City father James Glover, who bought the 160-acre town with a $50 down payment and a promise to pay the rest later, didn’t have the cash to develop Spokane into a proper city. So he lured new people with desirable skills and professions with plots of land. One of those people was Frederick Post, an immigrant from Herborn, Germany, who first settled in the area of Rathdrum and Post Falls in 1876.
Glover, who visited the area in 1873 then settled here in 1874, gave Post 40 acres in Spokane to encourage Post to build a flour mill.

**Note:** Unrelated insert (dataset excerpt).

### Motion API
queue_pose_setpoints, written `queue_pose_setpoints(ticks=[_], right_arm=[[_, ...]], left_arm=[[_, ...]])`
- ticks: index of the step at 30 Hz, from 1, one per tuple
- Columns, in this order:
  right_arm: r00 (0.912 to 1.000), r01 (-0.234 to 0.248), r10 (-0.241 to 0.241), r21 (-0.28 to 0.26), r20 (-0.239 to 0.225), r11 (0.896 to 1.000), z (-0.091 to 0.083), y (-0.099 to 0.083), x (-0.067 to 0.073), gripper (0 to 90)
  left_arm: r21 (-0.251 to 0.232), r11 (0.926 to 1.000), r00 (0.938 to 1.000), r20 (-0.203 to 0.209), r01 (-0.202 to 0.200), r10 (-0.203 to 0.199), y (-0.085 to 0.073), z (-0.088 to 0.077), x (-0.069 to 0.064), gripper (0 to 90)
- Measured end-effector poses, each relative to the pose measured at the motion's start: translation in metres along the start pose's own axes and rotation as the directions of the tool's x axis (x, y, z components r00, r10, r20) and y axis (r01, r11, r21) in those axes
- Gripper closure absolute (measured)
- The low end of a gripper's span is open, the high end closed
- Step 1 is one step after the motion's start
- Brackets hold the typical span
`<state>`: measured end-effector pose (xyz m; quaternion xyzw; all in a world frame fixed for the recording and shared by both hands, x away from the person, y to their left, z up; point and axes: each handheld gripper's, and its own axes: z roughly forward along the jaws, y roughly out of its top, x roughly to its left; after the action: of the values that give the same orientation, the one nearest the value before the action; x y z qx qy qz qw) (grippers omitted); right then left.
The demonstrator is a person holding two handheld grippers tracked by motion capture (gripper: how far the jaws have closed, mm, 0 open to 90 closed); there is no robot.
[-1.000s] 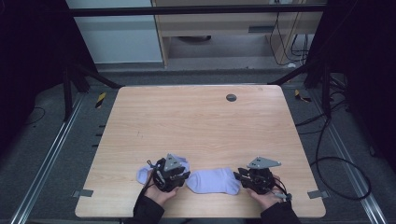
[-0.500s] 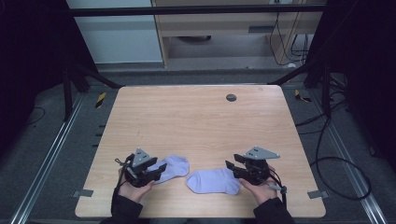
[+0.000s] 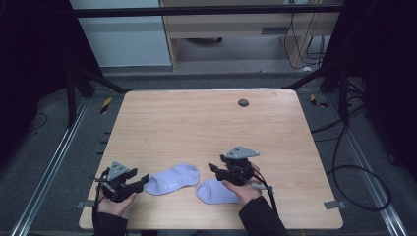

Post, who was trained as a millwright, built the flour mill and leased it to C&C Flour Mill, who expanded the mill while Post went back to his Idaho property to build his own water-powered mills on the Spokane River.
Post sold the Spokane flour mill just a few years later, in 1879, for $97,300.
Over the next decade, Post would sell the rest of his property to investors in the Washington Water Power Company, a new company focused on hydropower development. WWP’s first dam project was under construction during the great fire of 1889, but it survived and was completed and generating power by 1890, initially focused on powering downtown streetlights and the streetcar system.
By 1900, there were four large flour mills close by, and milling technology increased flour production. C&C merged with another company and WWP took over their old mill site.
The cavernous Washington Water Power building, marked by a green sign spelling out the original company name of what is now Avista, opened in 1910 and is now an electrical substation. Substations are an important part of any electrical distribution system, using transformers to step voltages up for longer transmission distances or down for local delivery.
The top architects of that period, Kirtland Cutter and Karl Malmgren, designed the building. Architect Robert Hyslop, Spokane’s architectural historian, wrote in his book “Spokane’s Building Blocks,” that WWP “felt obliged to express in architecture its vastness of power and what better site for this expression than the top of a cliff.”
Hyslop added that "the effect of the great brick fronts and high arched window openings to fairly hum with potential power."